‘Bullish’ tourism revenues for first six months of 2018$165 million estimated take so far; average stopover visitor spends ‘north of $1,500’
Minister of Tourism Dionisio D’Aguilar said tourism revenues for the first six months of 2018 are very “bullish” with a $165 million estimated take from an exceptional year for tourism thus far.
D’Aguilar said in a press release revealing the numbers that it is expected that the year will finish strong.
According to the release, stopover visitor arrivals to The Bahamas were up 15.2 percent for the first six months of 2018, compared to the same period last year.
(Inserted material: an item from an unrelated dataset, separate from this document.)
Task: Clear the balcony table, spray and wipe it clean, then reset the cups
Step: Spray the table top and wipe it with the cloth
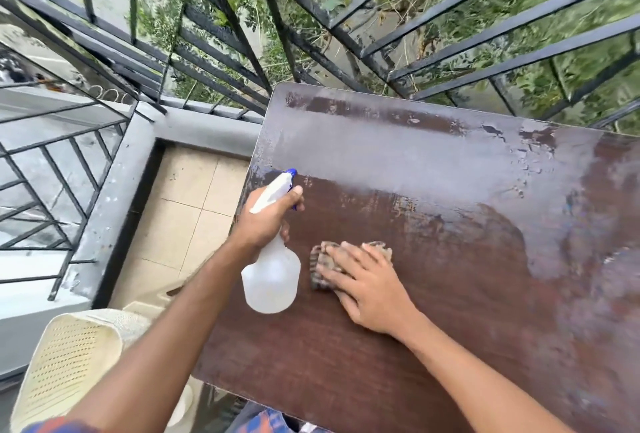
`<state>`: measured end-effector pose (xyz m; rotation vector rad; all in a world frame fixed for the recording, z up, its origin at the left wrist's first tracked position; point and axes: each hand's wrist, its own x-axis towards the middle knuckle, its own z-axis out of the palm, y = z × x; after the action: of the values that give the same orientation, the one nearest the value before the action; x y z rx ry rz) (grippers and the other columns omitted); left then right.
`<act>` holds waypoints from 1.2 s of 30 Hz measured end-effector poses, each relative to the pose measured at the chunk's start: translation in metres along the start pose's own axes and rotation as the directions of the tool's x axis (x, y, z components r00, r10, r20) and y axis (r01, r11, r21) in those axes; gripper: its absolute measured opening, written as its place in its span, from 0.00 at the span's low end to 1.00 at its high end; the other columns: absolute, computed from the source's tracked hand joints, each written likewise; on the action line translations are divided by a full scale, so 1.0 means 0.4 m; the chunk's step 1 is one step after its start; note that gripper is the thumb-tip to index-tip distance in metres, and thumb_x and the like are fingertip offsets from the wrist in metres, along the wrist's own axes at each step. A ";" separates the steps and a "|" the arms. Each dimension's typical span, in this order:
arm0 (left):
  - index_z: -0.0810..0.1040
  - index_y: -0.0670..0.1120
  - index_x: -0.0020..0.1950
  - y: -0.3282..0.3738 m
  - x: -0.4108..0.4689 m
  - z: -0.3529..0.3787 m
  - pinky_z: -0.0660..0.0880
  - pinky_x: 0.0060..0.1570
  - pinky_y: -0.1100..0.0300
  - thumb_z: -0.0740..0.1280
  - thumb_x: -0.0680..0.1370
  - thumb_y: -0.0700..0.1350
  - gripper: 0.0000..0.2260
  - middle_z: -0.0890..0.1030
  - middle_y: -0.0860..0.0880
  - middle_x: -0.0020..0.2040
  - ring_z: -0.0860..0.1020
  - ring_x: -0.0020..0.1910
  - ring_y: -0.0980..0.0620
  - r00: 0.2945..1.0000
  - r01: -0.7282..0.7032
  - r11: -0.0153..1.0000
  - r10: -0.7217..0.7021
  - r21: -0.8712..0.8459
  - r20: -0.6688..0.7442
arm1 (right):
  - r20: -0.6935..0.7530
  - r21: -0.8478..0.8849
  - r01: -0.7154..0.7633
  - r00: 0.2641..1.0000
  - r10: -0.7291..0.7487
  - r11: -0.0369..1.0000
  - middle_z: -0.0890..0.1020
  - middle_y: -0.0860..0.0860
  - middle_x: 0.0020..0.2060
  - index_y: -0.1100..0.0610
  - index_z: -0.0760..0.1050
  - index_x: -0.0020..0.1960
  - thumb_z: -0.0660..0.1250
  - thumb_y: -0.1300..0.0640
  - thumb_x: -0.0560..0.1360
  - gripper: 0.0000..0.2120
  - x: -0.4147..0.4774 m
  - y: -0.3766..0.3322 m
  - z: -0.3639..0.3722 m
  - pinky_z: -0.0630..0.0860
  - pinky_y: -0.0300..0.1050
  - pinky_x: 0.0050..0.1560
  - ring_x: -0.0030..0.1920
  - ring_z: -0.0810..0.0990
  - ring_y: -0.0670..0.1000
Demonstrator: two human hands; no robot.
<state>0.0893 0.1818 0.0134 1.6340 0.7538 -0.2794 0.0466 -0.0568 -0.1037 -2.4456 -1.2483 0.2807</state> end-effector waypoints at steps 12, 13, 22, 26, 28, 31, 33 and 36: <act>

That percentage increase translates to an additional 110,000 visitors to the country during that time frame.
“Tourism officials estimate that an average stopover visitor to The Bahamas spends ‘north of 1,500 bucks’,” the release states.
According to D’Aguilar, the double-digit increase in stopover visitors has been a result of an uptick in arrivals from the United States of 8.4 percent and from Canada by more than 30 percent.
This comes as The Bahamas readies itself to host the Caribbean Tourism Organization’s (CTO) State of the Tourism Industry Conference (SOTIC) October 1-5 at Atlantis, Paradise Island where tourism ministers, tourism industry officials and tourism industry stakeholders from across the Caribbean will come together to discuss the region’s most important economic driver.
“The exciting thing about SOTIC is that it keeps evolving,” said D’Aguilar.
“This year, for example, as we consider the striking realities facing the sector – not the least of which are extreme climate phenomena, political and economic realisms at home and abroad, and the even more rapid rise in technological developments – we are rethinking travel and tourism in the Caribbean. We will explore concepts and models to expand beyond traditional tourism boundaries into entirely new frontiers.
“SOTIC is a worthwhile, important and invaluable investment for The Bahamas. The media coverage will be priceless, the lessons we learn will be priceless; the business it brings, will be welcomed.”